SONHO DE NATAL (*)
“--Quarenta anos!... acreditei que tivesse morrido...
“--E morta estou... não acredite em aparências. A vida tem encontros e desencontros tão estranhos que parecem novela barata de televisão. Contá-los é cair em pieguismo ridículo, infelizmente.
“--Mas...
“--Perdi meu único filho, que também era seu. Saí do sol e fiquei sozinha no escuro, e no caminho tentei apagar a luz das estrelas. De olhos cansados, andei pela noite fechada, por ruas vazias em que tentei me esconder, enquanto o vento frio girava endoidecido e sem rumo, como eu mesma. E o mundo afora, esquecido e quieto, parecia escutar a solidão dos meus gritos mudos. Entrei em portas de fuga e dor. Chutei latas de lixo. A mente rompida perdera as bases íntimas e aquelas de fora nada mais me diziam.
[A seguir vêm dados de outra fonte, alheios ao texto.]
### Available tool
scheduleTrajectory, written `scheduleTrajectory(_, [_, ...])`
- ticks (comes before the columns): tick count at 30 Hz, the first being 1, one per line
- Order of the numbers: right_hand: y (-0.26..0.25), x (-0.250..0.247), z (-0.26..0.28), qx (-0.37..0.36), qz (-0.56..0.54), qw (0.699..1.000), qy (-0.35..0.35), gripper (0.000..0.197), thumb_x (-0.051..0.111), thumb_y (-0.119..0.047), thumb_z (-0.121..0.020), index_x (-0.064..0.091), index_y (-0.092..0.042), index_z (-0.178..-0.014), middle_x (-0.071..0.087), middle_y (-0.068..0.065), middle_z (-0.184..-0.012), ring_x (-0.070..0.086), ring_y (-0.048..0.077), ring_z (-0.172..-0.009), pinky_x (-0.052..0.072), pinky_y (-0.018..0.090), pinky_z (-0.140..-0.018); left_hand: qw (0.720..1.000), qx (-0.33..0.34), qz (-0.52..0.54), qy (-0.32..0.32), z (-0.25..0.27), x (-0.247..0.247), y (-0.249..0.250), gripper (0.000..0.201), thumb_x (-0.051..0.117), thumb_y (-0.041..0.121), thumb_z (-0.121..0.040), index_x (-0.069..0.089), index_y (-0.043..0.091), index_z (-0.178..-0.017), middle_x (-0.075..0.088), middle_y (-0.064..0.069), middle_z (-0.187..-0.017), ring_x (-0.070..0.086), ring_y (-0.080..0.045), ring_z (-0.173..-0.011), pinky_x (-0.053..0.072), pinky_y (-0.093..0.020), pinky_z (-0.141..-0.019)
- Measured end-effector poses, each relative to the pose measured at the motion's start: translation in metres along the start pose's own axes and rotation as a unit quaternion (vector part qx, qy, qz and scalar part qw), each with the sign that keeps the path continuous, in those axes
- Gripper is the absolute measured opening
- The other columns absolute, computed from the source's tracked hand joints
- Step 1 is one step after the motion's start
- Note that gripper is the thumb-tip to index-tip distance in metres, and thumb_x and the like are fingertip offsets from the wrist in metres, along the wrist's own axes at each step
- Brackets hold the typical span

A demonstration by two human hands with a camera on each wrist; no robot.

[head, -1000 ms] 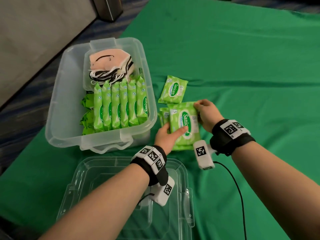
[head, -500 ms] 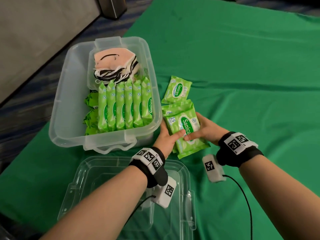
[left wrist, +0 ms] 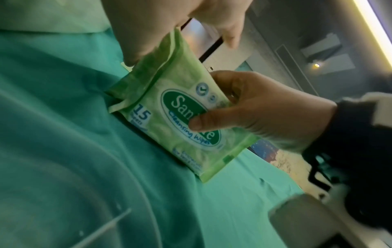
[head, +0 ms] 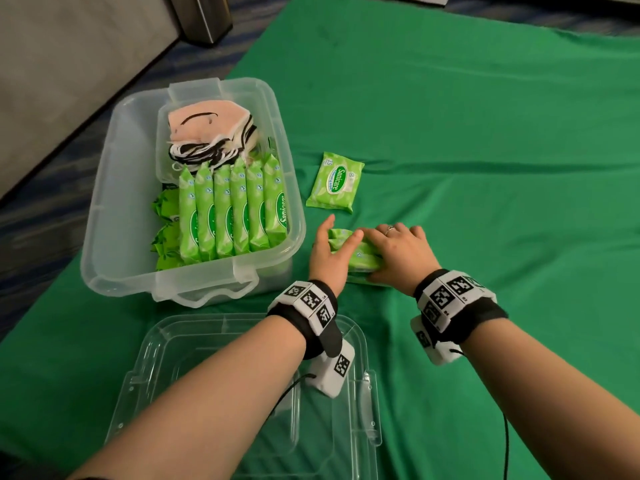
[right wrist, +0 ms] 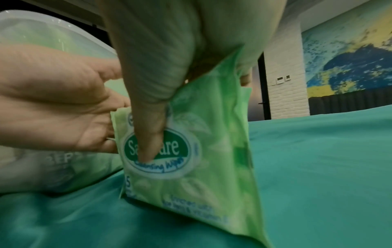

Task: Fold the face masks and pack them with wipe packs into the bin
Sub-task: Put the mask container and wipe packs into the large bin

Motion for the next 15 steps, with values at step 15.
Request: scheduleTrajectory(15, [0.025,-0.023,-0.012,0.104,-0.230,0.964,-0.083,0.061,0.045,-0.059,-0.079,0.054,-0.021,-0.125,0.059,0.009,-0.120,0.051,0.025,-0.111,0.033,0.038,-0.099,0.999,0.010,-0.016,0.039,-0.022,0.003,-0.012,0.014,0.061,0.022,-0.089,0.058,0.033,-0.082,0.061,0.008,-0.085,0.057,-0.015,-0.080,0.047,-0.029,-0.077])
Point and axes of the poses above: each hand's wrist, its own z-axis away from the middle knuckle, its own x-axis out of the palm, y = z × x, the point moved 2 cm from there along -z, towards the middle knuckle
Deitei-me com um desconhecido, ouvindo música de Natal no rádio.
“—Eu não sabia!... Você sempre foi articulada, racional...
“--A verdade é que me embriaguei com a esperança de descansar em algum lugar, à sombra de uma árvore ou de uma montanha imponente; sonhei ter de volta minha casa, pintar um arco-íris nas paredes e aprender a tocar violão. Adoraria destrancar-me por dentro, romper o medo que me cerca... a doença que não acaba... essas paredes surdas... Entre grades e olhares, solitária esperei receber uma carta, uma visita, um sinal de mão amiga. Mas, existe entre nós –o mundo e eu— uma parede de vidro: vemos, mas não nos aproximamos: os outros se afastam e eu me encolho. Hoje, só resta meu filho no coração, coração de tudo o mais vazio, onde nem a loucura encontrou caminho.
“—Reze...
“--Nesses quarenta anos foi só o que fiz e ainda imploro e espero que, ao menos uma única vez, a paz do Natal se estenda à minha sombra e pouse em minh’alma. “
(*) Triste? Choroso? Assim ouvi contar e, tanto quanto pude, tentei reproduzir.